The micro GCPs are used for Global Replication, so that a backup cluster can receive a consistent set of transactions more frequently.

Due to this two-phased approach where we briefly block our TCs from committing, we are certain that we get a proper serialisation point between the global checkpoints. This is a requirement in order to recover a consistent database state from a GCP. After 15 years of operation of the cluster we still have had no issues with this phase of the Global Checkpoint Protocol.

Second phase of Global Checkpoint Protocol

The second phase makes the completed GCP durable on disk. It is usually run every 1-2 seconds, but can be further reduced or increased. The trade-off lies between the frequency of disk flushes and the volume of data potentially lost during a crash.
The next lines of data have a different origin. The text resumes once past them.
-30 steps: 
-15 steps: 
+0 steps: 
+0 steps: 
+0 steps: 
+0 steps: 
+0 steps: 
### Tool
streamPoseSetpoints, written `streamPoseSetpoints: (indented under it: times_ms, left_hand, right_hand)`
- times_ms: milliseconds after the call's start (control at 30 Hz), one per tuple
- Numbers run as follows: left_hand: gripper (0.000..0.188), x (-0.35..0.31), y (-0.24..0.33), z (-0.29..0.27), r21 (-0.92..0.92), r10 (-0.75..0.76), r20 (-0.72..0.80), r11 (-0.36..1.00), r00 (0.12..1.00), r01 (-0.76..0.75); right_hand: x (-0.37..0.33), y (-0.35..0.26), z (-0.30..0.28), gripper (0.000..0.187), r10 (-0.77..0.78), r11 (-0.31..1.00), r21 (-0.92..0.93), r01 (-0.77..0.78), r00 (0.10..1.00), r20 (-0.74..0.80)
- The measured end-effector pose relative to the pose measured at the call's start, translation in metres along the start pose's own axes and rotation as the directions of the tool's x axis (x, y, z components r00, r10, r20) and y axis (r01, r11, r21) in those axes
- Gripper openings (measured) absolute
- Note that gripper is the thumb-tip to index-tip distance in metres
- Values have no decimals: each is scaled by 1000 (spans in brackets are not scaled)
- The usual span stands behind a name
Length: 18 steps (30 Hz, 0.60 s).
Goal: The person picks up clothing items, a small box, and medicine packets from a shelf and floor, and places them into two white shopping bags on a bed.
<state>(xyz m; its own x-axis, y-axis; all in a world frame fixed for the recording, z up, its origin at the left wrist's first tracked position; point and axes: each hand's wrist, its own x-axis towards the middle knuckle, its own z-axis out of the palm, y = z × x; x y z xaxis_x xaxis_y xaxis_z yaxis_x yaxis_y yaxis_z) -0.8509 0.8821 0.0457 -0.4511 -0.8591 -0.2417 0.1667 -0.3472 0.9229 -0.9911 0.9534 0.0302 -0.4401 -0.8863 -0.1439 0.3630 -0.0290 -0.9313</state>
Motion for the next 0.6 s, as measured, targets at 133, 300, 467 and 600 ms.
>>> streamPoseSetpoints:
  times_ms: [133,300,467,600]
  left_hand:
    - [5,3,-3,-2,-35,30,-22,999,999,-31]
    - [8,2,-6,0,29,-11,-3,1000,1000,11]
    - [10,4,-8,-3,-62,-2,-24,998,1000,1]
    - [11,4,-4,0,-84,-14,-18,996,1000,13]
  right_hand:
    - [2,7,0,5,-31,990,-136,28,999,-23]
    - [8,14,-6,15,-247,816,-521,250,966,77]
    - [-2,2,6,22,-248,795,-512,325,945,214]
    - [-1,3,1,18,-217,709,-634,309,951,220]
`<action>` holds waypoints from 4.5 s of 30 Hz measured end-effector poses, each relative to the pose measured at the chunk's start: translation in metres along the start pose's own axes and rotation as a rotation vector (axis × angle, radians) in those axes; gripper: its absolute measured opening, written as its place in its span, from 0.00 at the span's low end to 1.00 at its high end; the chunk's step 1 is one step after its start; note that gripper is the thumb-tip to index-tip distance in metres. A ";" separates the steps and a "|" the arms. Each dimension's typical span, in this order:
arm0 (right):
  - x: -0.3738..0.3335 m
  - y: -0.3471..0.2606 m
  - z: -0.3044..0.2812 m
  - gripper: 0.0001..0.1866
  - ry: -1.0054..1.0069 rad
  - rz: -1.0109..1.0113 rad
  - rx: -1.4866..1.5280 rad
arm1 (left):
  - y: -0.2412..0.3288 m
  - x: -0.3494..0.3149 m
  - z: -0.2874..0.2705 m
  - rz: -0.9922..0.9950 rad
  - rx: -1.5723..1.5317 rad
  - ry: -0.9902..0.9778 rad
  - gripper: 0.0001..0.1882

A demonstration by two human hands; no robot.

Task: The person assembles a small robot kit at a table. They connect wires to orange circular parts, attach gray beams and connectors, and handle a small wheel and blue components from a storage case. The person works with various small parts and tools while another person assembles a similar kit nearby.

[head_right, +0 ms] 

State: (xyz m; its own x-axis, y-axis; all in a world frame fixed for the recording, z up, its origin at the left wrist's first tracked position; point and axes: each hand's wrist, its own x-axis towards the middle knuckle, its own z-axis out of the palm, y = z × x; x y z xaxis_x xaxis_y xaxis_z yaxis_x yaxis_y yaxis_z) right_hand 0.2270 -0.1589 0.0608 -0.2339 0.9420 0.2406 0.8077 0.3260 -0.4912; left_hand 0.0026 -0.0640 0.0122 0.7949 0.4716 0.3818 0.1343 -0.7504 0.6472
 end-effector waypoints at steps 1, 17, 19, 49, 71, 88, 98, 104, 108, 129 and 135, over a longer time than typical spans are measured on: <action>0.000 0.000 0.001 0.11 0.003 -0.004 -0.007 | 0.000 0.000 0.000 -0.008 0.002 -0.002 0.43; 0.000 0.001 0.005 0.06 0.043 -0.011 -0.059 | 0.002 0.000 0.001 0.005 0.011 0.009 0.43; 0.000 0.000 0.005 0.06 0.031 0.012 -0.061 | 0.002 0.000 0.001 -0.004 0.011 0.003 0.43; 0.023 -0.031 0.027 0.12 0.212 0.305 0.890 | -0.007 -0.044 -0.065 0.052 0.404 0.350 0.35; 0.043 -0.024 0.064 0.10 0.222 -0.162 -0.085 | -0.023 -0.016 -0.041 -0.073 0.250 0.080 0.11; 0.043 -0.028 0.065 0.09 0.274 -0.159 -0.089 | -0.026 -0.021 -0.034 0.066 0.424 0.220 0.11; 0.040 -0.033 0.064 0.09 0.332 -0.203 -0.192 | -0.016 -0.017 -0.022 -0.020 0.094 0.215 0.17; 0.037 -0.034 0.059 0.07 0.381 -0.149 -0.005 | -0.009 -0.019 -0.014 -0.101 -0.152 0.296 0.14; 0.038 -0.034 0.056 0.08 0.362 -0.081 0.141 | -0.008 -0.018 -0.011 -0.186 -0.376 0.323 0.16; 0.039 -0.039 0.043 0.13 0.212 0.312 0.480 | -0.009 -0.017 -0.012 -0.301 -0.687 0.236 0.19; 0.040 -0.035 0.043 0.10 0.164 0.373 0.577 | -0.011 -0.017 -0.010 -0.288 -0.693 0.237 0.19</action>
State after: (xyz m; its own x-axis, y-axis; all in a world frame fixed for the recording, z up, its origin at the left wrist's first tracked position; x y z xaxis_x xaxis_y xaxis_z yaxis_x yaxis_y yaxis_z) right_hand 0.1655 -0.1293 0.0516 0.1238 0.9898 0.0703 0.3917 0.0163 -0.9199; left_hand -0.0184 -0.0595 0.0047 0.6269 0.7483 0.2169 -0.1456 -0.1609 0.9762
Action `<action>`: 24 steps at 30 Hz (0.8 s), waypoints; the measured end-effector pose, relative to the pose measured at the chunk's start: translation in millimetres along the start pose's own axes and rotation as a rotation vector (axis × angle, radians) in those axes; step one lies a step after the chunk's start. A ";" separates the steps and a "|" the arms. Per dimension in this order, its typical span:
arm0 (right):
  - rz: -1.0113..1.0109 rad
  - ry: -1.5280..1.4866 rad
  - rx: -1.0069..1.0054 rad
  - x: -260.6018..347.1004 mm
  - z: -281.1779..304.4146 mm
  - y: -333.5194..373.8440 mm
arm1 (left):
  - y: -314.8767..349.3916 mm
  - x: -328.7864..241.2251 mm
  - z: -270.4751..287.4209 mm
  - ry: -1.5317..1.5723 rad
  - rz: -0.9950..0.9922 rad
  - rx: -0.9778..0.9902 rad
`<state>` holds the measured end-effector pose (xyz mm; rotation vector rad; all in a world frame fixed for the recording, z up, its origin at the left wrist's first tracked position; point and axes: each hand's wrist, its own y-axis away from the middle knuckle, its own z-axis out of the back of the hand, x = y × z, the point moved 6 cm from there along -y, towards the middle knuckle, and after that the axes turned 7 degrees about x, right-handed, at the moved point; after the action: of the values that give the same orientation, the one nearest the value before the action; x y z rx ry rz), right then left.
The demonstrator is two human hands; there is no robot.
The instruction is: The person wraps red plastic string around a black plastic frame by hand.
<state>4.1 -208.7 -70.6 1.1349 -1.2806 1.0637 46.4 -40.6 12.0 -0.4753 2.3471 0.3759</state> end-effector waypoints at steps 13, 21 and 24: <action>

The first step is that each node needs to wait until the transaction coordinators have completed the processing of all transactions belonging to the completed GCI. Normally this is fast, but large transactions can slow it down. Especially transactions changing many rows with disk columns can represent a challenge here.

When all transactions in the GCP in the node are completed we will send the message GCP_NODEFINISH back to the master data node.

When all nodes have finished the commit phase of the Global Checkpoint Protocol the next phase is to flush the REDO logs in all nodes. The message GCP_SAVEREQ is sent to all nodes to ask them to flush the REDO log up to the GCI. The REDO log implementation will then flush all transactions until the last one containing this GCI.

It is perfectly possible that some log records belonging to the next GCI are flushed to disk as part of this. There is no serial order of GCIs in one specific REDO log. This is not a problem, since we know at recovery which GCI we are recovering from and will skip any log records with a higher GCI.

When the flush of the REDO logs is complete the nodes respond with GCP_SAVECONF.

At this point there is enough information to recover this GCI. To simplify the recovery we use one more phase where we write a small system file that contains the recoverable GCI. This is accomplished by sending COPY_GCIREQ to all nodes. These will then write a special file called P0.sysfile containing the GCI. It is written in a safe manner in two places to ensure that it is always available at recovery. Writing this file allows us to start up without needing to scan all REDO logs for the GCI to recover.

When the file is written the nodes will respond with COPY_GCICONF. The GCP is now completed and recoverable.